■ **WORK REQUEST**
Below is the data. Give it again, complete and exact.

■ **INFORMATION SHOWN**

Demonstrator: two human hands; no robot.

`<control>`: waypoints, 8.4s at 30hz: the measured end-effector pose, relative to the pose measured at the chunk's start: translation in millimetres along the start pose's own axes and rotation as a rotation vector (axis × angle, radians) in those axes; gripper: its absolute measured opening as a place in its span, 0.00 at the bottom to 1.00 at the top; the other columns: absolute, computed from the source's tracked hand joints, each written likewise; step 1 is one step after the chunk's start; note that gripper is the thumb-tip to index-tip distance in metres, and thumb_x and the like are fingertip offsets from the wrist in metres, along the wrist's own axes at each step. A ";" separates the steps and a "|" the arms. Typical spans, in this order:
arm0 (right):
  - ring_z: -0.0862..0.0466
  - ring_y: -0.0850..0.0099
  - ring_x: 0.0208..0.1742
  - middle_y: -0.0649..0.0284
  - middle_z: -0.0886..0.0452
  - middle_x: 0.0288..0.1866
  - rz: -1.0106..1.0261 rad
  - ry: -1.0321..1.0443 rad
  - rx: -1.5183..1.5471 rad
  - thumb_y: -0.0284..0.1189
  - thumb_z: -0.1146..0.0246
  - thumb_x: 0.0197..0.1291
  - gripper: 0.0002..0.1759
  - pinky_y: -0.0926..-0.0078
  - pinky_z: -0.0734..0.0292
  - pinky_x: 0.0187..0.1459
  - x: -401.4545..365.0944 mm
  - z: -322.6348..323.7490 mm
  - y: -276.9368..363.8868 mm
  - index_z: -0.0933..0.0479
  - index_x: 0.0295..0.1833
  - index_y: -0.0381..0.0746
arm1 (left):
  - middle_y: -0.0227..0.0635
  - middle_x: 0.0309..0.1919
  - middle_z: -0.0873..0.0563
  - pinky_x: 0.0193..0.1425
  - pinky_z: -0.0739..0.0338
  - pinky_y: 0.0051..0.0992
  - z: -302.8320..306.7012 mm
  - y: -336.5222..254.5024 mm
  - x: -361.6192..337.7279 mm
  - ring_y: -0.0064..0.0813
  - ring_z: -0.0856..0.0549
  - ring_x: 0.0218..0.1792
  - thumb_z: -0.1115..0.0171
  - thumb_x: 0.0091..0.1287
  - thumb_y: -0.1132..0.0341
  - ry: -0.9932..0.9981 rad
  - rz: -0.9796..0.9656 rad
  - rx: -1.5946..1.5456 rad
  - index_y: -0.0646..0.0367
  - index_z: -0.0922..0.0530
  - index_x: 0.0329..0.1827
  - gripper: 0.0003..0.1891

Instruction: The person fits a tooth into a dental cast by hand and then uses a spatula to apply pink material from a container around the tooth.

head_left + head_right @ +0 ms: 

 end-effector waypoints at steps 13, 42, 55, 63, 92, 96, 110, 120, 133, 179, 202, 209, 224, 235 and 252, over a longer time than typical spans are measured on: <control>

■ **SOLUTION TO THE EXERCISE**
Demonstrator: two human hands; no robot.

`<control>`: waypoints, 8.4s at 30hz: the measured end-effector pose, relative to the pose measured at the chunk's start: translation in millimetres along the start pose's own axes and rotation as a rotation vector (axis × angle, radians) in those axes; gripper: its absolute measured opening as a place in its span, 0.00 at the bottom to 1.00 at the top; the other columns: absolute, computed from the source's tracked hand joints, each written likewise; step 1 is one step after the chunk's start; note that gripper is the thumb-tip to index-tip distance in metres, and thumb_x and the like are fingertip offsets from the wrist in metres, along the wrist's own axes at each step. A ";" separates the steps and a "|" the arms. Typical spans, in this order:
arm0 (right):
  - ring_z: -0.0862..0.0466
  - ring_y: -0.0850..0.0099
  - ring_x: 0.0208..0.1742
  - middle_y: -0.0649..0.0284
  - middle_z: -0.0886..0.0452
  - middle_x: 0.0288..0.1866
  - rz: -1.0106..1.0261 rad
  - ry: -1.0321..1.0443 rad
  - rx: -1.5183..1.5471 rad
  - thumb_y: -0.0284..0.1189
  - thumb_z: -0.1146..0.0246
  - thumb_x: 0.0197..0.1291
  - gripper: 0.0002..0.1759
  - pinky_y: -0.0926..-0.0078
  - pinky_z: -0.0734..0.0292
  - pinky_x: 0.0187..0.1459
  - x: -401.4545..365.0944 mm
  - z: -322.6348..323.7490 mm
  - y: -276.9368..363.8868 mm
  - index_z: -0.0933..0.0479
  - index_x: 0.0295..0.1833
  - index_y: -0.0381..0.0746
arm1 (left):
  - middle_y: -0.0227..0.0635
  - middle_x: 0.0309..0.1919
  - middle_z: -0.0873..0.0563
  - pinky_x: 0.0193..0.1425
  - pinky_z: -0.0739..0.0338
  - pinky_y: 0.0051..0.0992
  - z: -302.8320..306.7012 mm
  - y: -336.5222..254.5024 mm
  - x: -361.6192..337.7279 mm
  - ring_y: -0.0064..0.0813
  - ring_z: -0.0856..0.0549
  - ring_x: 0.0218..0.1792
  - thumb_z: -0.1115..0.0171
  - thumb_x: 0.0091..0.1287
  - thumb_y: -0.1132..0.0341
  - ry: -0.9932..0.9981 rad
  - rz: -0.9796..0.9656 rad
  - rx: -1.5946..1.5456 rad
  - index_y: -0.0646..0.0367
  - index_z: -0.0922..0.0530
  - index_x: 0.0329..0.1827
  - gripper: 0.0003..0.1891

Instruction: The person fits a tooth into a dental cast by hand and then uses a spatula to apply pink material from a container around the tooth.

head_left + head_right @ +0 ms: 

 end-effector waypoints at steps 13, 42, 55, 63, 92, 96, 110, 120, 133, 179, 202, 209, 224, 235 and 252, over a longer time than typical spans are measured on: <control>

Besides this answer, nothing more is needed.